In enacting the Sex Offender Registration Act, the General Assembly made the following legislative findings:

The General Assembly finds that sex offenders pose a high risk of reoffending after release from custody, that protecting the public from sex offenders is a primary governmental interest, that the privacy interest of persons adjudicated guilty of sex offenses is less important than the government’s interest in public safety, and that the release of certain information about sex offenders to criminal justice agencies and the general public will assist in protecting the public safety.

Ark. Code Ann. § 12-12-902 (Repl. 2003); see also Kellar, 339 Ark. at 282, 5 S.W.3d at 407. Moreover, the United States Supreme Court has determined that sex offenders “are a serious threat in this nation,” and has stated that, “[w]hen convicted sex offenders reenter society, they are much more likely than any other type of offender to be re-arrested for a new rape or sex assault.” Connecticut Dep’t of Public Safety v. Doe, 538 U.S. 1, 4 (2003).

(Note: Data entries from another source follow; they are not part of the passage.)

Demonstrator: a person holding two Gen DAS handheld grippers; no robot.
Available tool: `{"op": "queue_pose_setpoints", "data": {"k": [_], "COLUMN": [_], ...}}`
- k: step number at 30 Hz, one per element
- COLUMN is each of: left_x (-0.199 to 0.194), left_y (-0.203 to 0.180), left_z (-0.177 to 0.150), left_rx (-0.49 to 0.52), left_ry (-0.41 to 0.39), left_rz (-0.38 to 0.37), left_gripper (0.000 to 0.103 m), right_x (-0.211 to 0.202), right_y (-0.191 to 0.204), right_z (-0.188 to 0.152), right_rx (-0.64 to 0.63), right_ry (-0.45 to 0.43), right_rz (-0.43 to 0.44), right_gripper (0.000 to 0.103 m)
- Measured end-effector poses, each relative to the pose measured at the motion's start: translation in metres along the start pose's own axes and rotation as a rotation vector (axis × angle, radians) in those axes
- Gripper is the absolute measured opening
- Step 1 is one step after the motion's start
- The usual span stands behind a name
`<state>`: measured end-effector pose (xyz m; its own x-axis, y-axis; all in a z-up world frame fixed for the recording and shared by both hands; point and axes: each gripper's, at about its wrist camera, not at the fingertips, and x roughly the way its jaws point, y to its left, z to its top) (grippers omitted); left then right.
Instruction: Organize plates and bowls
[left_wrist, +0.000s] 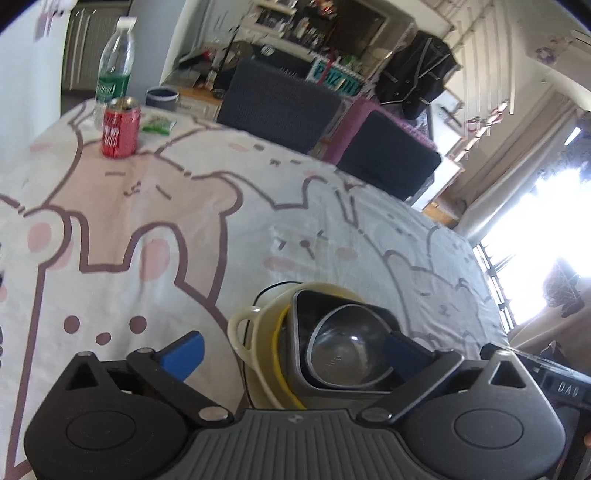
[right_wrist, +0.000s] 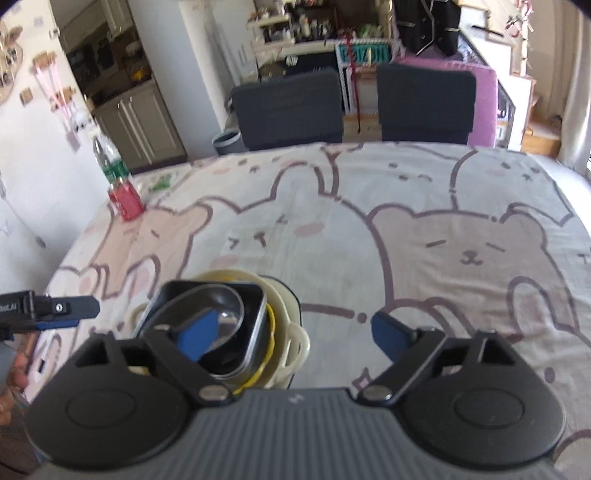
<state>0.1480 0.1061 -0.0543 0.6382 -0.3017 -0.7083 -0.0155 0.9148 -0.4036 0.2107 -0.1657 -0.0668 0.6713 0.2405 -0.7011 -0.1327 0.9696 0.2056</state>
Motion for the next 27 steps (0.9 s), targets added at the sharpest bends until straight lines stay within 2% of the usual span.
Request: {"op": "queue_pose_setpoints", "data": {"k": [3,13,16,20,23,27], "left_x": [-0.019,-0.080,-0.090,-0.100,-0.104,-0.106], "left_y": [-0.013,-0.029,-0.028,-0.031,-0.032,-0.035], "left_z": [-0.006,-0.047,-0.061,-0.079,-0.090,-0.102], "left_rx": [0.054,0.170,0.179,0.216,0.234,0.274], "left_ry": [-0.035,-0.185,-0.208,-0.265,-0.285,-0.302], "left_rz": [0.004,0.051,0.050,0.085,0.086,0.125], "left_gripper": [0.103,0.103,0.103,0.103,0.103,0.103], "right_x": [-0.021,-0.080,-0.091,-0.102,-0.109,-0.112], "right_y": [0.001,0.019,0.024,0.028,0.029,0.031], "right_z": [-0.002,-0.044,-0.061,-0.084,-0.100,-0.122], "right_rx": [0.024,0.003,-0.013,-0.025,-0.023,-0.028], "right_ry": [-0.062,-0.225,-0.270,-0.313,-0.333,-0.351], "right_rz": [0.004,-0.002,-0.008,-0.048,-0.068,-0.097], "right_gripper": [0.103,0.103,0.103,0.103,0.103,0.103]}}
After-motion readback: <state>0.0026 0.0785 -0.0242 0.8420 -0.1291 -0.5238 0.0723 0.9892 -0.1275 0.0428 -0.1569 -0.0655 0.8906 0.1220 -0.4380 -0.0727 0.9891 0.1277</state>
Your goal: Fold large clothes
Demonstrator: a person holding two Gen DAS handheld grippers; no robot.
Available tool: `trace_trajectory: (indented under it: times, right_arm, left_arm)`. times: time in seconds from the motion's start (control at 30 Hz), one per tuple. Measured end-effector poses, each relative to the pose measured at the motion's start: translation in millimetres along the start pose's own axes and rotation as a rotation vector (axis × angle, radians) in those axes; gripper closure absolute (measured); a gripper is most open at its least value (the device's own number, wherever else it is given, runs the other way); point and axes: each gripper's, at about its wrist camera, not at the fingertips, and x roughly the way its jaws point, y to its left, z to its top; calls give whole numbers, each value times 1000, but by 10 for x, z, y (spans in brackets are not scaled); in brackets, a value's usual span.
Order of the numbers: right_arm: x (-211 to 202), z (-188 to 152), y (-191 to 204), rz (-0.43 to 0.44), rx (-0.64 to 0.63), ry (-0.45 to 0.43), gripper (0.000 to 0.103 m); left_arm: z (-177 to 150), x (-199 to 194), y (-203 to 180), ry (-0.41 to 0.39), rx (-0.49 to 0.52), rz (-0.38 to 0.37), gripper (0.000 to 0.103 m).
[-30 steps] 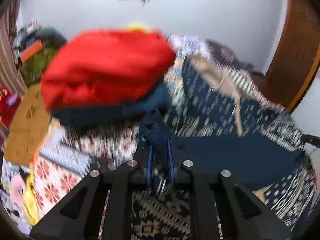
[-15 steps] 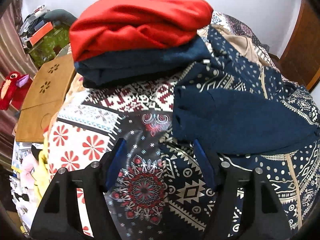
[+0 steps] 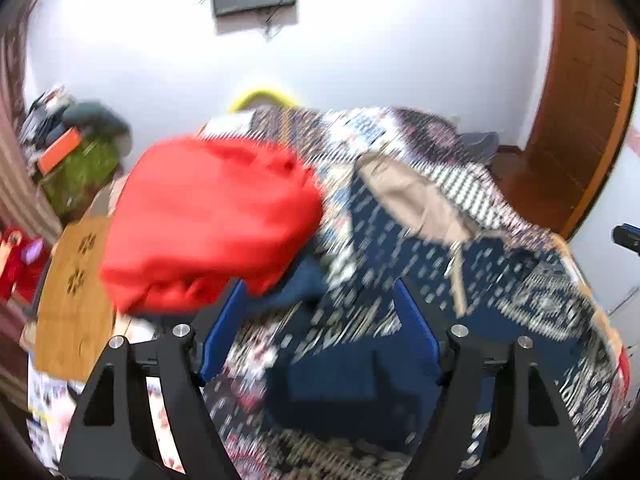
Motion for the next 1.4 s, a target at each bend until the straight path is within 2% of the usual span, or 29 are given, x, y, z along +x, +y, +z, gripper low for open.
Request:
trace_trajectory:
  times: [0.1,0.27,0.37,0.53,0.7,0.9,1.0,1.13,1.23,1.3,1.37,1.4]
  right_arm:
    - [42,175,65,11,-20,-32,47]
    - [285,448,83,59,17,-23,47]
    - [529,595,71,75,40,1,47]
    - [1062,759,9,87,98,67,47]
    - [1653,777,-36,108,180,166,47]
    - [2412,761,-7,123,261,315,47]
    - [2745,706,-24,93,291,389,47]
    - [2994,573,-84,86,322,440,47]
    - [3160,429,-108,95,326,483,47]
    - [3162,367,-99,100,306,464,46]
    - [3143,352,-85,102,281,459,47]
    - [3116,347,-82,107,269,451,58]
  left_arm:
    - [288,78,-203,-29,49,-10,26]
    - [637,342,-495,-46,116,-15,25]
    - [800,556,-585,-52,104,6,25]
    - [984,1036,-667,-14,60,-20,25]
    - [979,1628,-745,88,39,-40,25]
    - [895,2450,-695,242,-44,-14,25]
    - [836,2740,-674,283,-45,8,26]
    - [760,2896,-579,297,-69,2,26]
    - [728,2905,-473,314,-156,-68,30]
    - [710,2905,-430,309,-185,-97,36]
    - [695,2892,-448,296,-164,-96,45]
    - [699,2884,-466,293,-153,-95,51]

Bailey does not dispute that the State has a legitimate and “very high” interest in protecting society from repeat sex offenders. To that concession, the Department of Correction adds that there can be no serious dispute that the State has a legitimate interest in protecting the community from persons who have committed acts that constitute a sex offense, regardless of whether those persons had the ability to appreciate the criminality of those acts or conform their conduct to the requirements of the law. After all, the Department notes, “victims of sexual assault are injured and *534terrorized regardless of whether their assailants are insane.” The Department of Correction further urges that requiring persons acquitted of a sex offense by reason of mental disease or defect to submit to a risk assessment is rationally related to the State’s interest in protecting society from sex offenders, in that the insanity acquittal “established that [the defendant] committed the acts that constituted the offense.” See Jones v. United States, supra; Foucha v. Louisiana, supra. Clearly, the assessment requirement for one who is acquitted of a sex offense by reason of mental disease or defect is rationally related to the State’s high and legitimate interest in protecting society from repeat sex offenders.7

The circuit court is reversed; the decision of the Sex Offender Assessment Committee is affirmed.